> **What the task requires**
Print, exactly as they stand, the lines from the start of the listing to the line containing "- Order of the", inclusive.

>>>>

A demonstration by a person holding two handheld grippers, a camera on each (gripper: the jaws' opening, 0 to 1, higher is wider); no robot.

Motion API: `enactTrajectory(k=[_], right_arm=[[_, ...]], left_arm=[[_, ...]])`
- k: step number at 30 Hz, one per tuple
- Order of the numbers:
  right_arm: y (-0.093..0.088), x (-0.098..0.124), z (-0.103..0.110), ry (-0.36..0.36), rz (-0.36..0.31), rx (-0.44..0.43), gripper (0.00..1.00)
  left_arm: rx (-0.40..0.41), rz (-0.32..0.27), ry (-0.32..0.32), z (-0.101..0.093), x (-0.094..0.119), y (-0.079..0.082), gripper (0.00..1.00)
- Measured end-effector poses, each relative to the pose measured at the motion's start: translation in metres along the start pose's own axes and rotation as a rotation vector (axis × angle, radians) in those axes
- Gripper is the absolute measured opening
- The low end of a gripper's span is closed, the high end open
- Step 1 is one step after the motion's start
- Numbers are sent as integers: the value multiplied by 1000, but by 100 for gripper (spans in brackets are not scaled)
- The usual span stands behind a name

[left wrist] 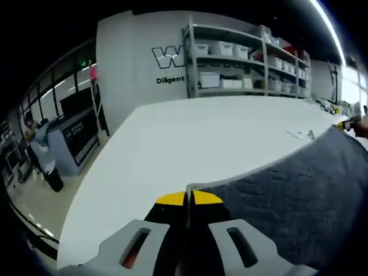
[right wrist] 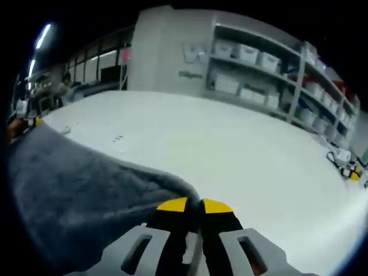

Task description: Open the folded towel by lifting each exposed corner and separating the folded layers until the towel lies flat within the target outline without major curled edges

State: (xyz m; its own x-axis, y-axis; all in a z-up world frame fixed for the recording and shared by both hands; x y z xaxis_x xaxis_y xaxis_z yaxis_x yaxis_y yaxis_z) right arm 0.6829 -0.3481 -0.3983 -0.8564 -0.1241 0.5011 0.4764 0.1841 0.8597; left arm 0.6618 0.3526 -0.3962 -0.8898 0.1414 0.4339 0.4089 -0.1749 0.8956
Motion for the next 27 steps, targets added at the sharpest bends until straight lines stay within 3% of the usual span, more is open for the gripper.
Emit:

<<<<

> **Written answer**
A demonstration by a person holding two handheld grippers, a camera on each (gripper: the jaws' opening, 0 to 1, higher is wider); no robot.

Motion API: `enactTrajectory(k=[_], right_arm=[[_, ...]], left_arm=[[_, ...]])`
- k: step number at 30 Hz, one per tuple
- Order of the numbers:

No additional answer text is required.